Mit der Verschreibung von hochkalorischer Trinknahrung tun sich viele Ärzte schwer. Dabei ist eigentlich alles gesetzlich geregelt. Anja Alchemilla trifft trotzdem immer wieder auf unbelehrbare Mediziner, die damit Probleme haben.
„Anja – wir haben ein Problem mit der Trinknahrung von Herrn Schubert."
„Welches Problem? Hat doch bisher alles geklappt mit der Abrechnung, oder?"
„Dieses Mal ist es auch nicht die Kasse die Ärger macht, sondern die Hausärztin. Er kam vorhin mit einem Privatrezept. Kannst Du mal mit ihr reden?“ Anja setzt sich ans Telefon und wählt die Nummer der Hausarztpraxis. Die MFA erklärt ihr unmissverständlich:
„Die Frau Doktor hat zu mir gesagt, dass es diesmal auf Privatrezept aufgeschrieben wird. Und so habe ich es auch gemacht, das ist also kein Missverständnis!“ Anja lässt sich zur Ärztin weiterverbinden.
„Hören Sie... der Herr Schubert hat doch in diesem Quartal schon eine Packung aufgeschrieben bekommen. Mehr darf ich nicht verordnen.“
„Wieso denn nicht? Soweit ich informiert bin, gibt es bei der passenden Diagnose keinerlei Mengeneinschränkungen. Herr Schubert hat ALS mit Schluckbeschwerden, da kommt er mit zwanzig Einheiten nicht besonders weit.“
„Ich kann die Allgemeinheit doch nicht ständig finanziell damit belasten. Herr Schubert mag ein paar Schwierigkeiten beim Schlucken haben, ja. Aber anorektisch ist er ja noch nicht, oder? Schicken Sie ihn ruhig zu mir in die Praxis, ich erkläre ihm das schon, wenn Ihnen das zu schwer fällt.“
Herr Schubert ist ein bescheidener Mann mit sehr kleiner Rente, das weiß Anja Alchemilla. Sie kennt ihn seit vielen Jahren und weiß daher, dass er sich die Trinknahrung finanziell nicht leisten kann. Außerdem ist ihr auch klar, dass er sich gegen die Argumente der Ärztin nicht wehren wird, weil er durch die ALS Erkrankung nur noch schlecht sprechen kann und ihm das unangenehm ist. Er möchte niemandem zur Last fallen.

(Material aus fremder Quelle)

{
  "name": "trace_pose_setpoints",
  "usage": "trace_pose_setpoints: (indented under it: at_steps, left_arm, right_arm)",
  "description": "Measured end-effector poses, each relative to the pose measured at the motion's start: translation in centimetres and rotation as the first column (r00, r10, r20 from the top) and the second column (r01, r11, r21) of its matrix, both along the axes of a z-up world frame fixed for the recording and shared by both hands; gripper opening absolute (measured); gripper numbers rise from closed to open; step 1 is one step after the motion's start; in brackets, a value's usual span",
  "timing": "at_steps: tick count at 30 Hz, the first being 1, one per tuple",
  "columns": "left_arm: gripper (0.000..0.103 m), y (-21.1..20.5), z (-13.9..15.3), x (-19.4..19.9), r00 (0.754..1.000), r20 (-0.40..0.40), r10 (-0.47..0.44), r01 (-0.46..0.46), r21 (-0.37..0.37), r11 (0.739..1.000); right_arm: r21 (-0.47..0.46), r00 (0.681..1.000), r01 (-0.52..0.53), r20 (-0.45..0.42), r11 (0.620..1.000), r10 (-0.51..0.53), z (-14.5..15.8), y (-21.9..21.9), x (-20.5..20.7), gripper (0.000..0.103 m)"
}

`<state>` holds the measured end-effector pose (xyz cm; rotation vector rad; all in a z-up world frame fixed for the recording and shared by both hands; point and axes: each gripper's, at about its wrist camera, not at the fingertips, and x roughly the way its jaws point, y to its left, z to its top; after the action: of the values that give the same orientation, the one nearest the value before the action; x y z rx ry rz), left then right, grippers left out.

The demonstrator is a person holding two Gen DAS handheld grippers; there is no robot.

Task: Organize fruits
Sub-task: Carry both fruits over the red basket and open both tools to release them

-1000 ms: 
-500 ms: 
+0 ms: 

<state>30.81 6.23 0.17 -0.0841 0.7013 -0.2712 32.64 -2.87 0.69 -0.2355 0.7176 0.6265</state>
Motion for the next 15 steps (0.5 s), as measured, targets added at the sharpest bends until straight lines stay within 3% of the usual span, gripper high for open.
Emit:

„Es hat nichts damit zu tun, dass es mir zu schwer fällt Herrn Schubert den Sachverhalt zu erklären. Sie befinden sich im Irrtum, wenn sie glauben, dass hochkalorische Trinknahrung ausschließlich Anorektikern vorbehalten ist. Ich kann Ihnen die entsprechenden Texte dazu gerne zukommen lassen.“
„Das müssen sie nicht. Schicken Sie Herrn Schubert einfach zu mir, ich erkläre es ihm dann.“
„Ich werde ihn zu Ihnen schicken. Aber zuvor kopiere ich ihm die entsprechenden Texte und erkläre ihm, dass er im Recht ist. Und ich spreche außerdem mit seiner Krankenkasse und frage offiziell an, ob die Trinknahrung bei seiner Diagnose übernommen wird.“
Anja legt wütend den Hörer auf. Mit Herrn Schubert kann man es ja machen. Er ist sowieso recht still und scheu, und zusätzlich durch seine Erkrankung in seiner Sprache eingeschränkt. Wenn man im Alter niemanden hat, auf den man sich verlassen kann und der an seiner Seite kämpft, dann hat man auf ganzer Linie verloren, denkt sie. Ihre PTA kommt um die Ecke und schaut Anja anerkennend an: „Das hast Du richtig gut gemacht. Der arme Herr Schubert! Ich habe die Gesetzestexte schon ausgedruckt und markiert. Als nächstes rufe ich bei der Krankenkasse an. Gut, dass er bei uns in die Apotheke kommt und nicht online irgendwo kauft. Die hätten sich nicht so für ihn eingesetzt, nicht wahr Don Quijote?“
Anja freut sich, dass ihre Mitarbeiter auf ihrer Seite stehen und mitdenken. „Los Sancho Panza, einen Kaffee noch und dann auf in den Kampf! Das wäre doch gelacht wenn wir Herrn Schubert nicht helfen könnten!